Marvel Comic Universe social network
This article is a part of a series intended to show how to use Memgraph on real-world data to retrieve some interesting and useful information.
We highly recommend checking out the other articles from this series which are listed in our tutorial overview section.
Introduction​
Spandex. Muscles. Big egos. Bad hair. No, we're not talking about your high school thrash metal band. We're talking about one of the largest fictional social networks that is the Marvel Comic Universe! Here we'll teach you how to navigate this complex and confusing assembly of heroes and villains. If you've ever wanted to know who's Spider-Man's best super-buddy, or wanted to find all the comic issues where Hulk, Wolverine, Thor, and Black Panther appear together, look no further and fire up that Memgraph copy of yours!
Data model​
Although the MCU is chock-full of heroes, the real hero here is Russ Chappell, who painstakingly gathered the MCU data for the Marvel Chronology Project. In addition, R. Alberich, J. Miro-Julia, and F. Rossello, three data scientists, scraped the Chronology Project database, processed the data and put it into a format that can be easily imported into any data-processing framework available today. Their aim was to investigate whether this fictional "social network" has a structure similar to a real-life social network. You can find their interesting findings in the paper that was the culmination of their work, linked here. The data they used, on the other hand, can be found here. We've used a slightly modified version of this data to create a graph database snapshot ready for use.

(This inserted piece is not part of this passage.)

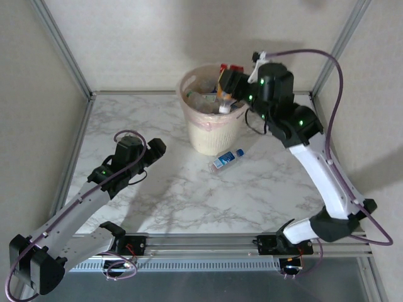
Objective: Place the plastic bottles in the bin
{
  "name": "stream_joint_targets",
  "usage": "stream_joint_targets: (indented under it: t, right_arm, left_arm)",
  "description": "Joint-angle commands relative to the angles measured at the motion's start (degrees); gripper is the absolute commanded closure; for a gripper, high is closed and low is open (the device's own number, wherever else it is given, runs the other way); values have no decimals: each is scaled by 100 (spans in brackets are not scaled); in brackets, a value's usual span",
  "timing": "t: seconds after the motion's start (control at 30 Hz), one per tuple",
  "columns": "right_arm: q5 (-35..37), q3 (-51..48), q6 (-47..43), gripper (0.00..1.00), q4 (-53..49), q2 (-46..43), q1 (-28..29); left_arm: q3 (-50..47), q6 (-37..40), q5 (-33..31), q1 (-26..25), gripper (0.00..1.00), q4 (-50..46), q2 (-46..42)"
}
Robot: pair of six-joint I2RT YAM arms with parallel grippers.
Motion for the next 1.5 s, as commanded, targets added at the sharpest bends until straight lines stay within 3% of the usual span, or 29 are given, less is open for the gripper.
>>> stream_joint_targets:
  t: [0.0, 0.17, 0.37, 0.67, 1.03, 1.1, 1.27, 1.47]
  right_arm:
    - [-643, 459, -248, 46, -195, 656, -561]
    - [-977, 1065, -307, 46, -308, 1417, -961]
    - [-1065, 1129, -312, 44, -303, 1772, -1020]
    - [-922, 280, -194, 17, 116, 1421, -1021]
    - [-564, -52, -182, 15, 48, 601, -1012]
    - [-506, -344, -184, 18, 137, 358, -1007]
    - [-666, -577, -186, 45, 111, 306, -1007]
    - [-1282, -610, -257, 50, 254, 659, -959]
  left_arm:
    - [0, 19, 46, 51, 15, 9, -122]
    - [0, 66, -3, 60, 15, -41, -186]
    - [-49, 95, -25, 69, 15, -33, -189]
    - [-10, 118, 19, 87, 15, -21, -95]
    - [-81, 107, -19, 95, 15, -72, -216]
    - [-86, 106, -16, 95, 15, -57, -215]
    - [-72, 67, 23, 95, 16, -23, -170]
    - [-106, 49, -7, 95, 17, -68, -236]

Now, the data we'll be using in our queries can be classified as follows:
- nodes, labeled as "Hero", "Comic", or "ComicSeries"
- a "Hero" node has a "name" attribute corresponding to both a hero's moniker and her/his real name (e.g. "SPIDER-MAN/PETER PARKER")

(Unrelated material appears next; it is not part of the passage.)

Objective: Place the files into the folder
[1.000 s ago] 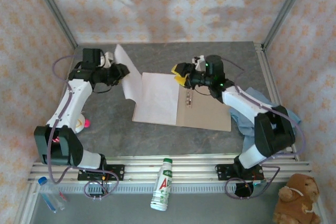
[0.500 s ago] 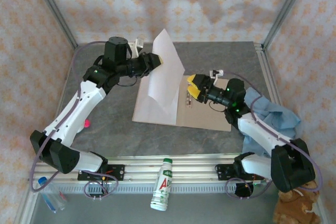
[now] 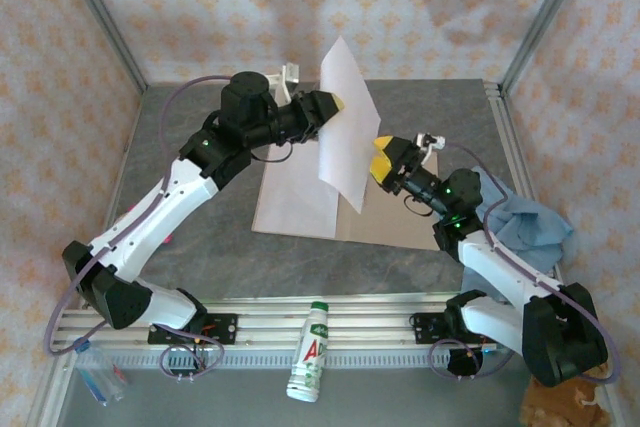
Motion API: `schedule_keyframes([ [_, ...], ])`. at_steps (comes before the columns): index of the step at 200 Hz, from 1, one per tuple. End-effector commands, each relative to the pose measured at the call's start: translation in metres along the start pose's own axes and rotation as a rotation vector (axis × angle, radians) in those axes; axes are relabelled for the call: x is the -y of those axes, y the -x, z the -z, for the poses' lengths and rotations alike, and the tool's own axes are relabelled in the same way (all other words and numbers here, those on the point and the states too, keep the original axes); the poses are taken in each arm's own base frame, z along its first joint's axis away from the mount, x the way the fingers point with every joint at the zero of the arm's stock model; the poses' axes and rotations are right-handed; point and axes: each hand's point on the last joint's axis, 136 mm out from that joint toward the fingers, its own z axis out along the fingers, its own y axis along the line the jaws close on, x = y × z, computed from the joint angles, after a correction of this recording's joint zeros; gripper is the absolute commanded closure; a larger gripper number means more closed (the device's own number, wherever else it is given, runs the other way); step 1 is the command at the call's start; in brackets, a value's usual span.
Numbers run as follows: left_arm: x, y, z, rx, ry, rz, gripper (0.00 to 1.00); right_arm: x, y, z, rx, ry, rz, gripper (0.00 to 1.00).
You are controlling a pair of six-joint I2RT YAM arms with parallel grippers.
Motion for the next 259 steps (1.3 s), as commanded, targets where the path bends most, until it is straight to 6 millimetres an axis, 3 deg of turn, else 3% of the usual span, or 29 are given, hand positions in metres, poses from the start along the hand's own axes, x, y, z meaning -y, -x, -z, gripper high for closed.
schedule_keyframes([
  [1, 0.031, 0.014, -0.001, 0.072, -0.093, 0.009, 0.73, -0.028, 0.006, 0.003, 0.042, 0.109, 0.025, 0.19],
  [27, 0.030, 0.010, -0.005, 0.057, -0.098, 0.018, 0.73, -0.034, 0.007, 0.001, 0.036, 0.145, -0.002, 0.19],
  [60, 0.006, 0.001, -0.004, 0.036, -0.025, 0.009, 0.73, -0.051, 0.008, 0.001, 0.029, 0.192, -0.007, 0.22],
  [88, -0.011, -0.007, -0.001, 0.014, 0.019, 0.012, 0.73, -0.067, 0.009, -0.001, 0.016, 0.254, -0.041, 0.34],
  [118, -0.024, -0.011, 0.001, 0.004, 0.055, 0.017, 0.73, -0.082, 0.009, -0.002, -0.011, 0.339, -0.073, 0.39],
  [259, -0.034, 0.000, 0.008, 0.075, 0.091, -0.031, 0.73, -0.062, 0.000, -0.011, -0.045, 0.225, -0.060, 0.38],
])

- a "Comic" node has a "name" attribute corresponding to the comic series name and the issue/volume number if it's included (e.g. "Astonishing Tales Vol. 2 12")

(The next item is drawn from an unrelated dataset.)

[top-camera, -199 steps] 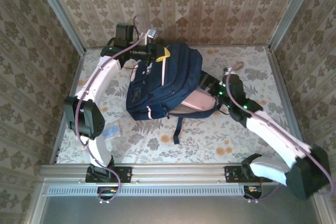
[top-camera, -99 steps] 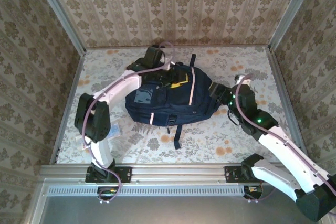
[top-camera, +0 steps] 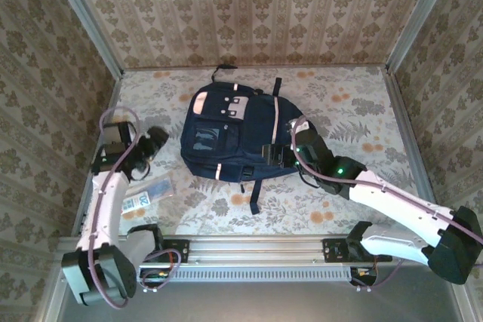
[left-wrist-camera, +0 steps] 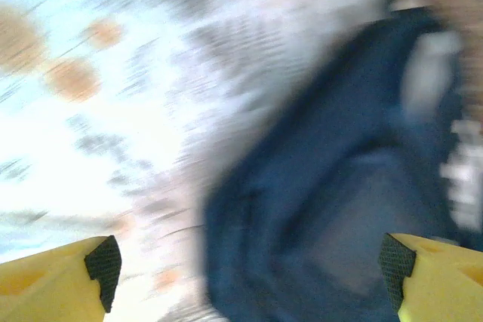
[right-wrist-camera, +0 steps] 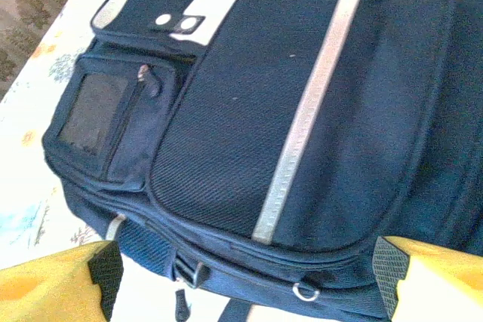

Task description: Pack books, pencil case, and school supplies into a backpack

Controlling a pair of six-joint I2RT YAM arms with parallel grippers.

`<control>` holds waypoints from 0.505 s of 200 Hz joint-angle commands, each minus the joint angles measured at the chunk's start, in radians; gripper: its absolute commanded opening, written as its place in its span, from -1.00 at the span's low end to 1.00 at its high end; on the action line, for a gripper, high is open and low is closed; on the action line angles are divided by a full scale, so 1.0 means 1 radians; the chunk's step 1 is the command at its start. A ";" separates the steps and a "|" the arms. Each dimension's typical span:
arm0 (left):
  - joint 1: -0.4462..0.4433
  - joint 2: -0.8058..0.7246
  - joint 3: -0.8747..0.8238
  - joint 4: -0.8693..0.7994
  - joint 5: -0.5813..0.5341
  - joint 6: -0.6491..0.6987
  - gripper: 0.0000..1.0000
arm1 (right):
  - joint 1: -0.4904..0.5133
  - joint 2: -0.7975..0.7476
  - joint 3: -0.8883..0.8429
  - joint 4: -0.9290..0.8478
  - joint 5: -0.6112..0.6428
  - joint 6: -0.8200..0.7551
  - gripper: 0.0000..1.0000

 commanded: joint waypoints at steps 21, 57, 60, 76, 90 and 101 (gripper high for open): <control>0.129 0.075 -0.173 0.011 -0.026 -0.023 0.86 | 0.027 0.008 0.019 0.047 -0.060 -0.020 0.77; 0.136 0.157 -0.213 0.117 -0.015 -0.003 0.87 | 0.045 0.007 -0.013 0.056 -0.088 -0.015 0.77; 0.134 0.159 -0.216 0.121 -0.013 -0.003 0.87 | 0.045 0.007 -0.017 0.056 -0.088 -0.014 0.77; 0.114 0.171 -0.239 0.144 -0.007 -0.012 0.87 | 0.051 0.014 -0.025 0.061 -0.092 -0.007 0.77; 0.079 0.176 -0.263 0.163 -0.003 -0.027 0.87 | 0.052 0.031 -0.018 0.061 -0.102 -0.006 0.77; 0.039 0.176 -0.282 0.172 0.004 -0.046 0.87 | 0.053 0.050 -0.009 0.059 -0.115 -0.004 0.77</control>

- a "ComicSeries" node has a "title" attribute corresponding to the title of the series a given comic is a part of, e.g. the "Comic" node "AVENGERS VOL. 3 17" is part of the "AVENGERS VOL. 3" series. In addition, each "ComicSeries" node has a "publishYear" attribute, which is a list of years in which the series was published.
- edges, of type "AppearedIn", "AppearedInSameComic", or "IsPartOfSeries"
- edges connecting a "Hero" node to the "Comic" node it appears in are of type "AppearedIn"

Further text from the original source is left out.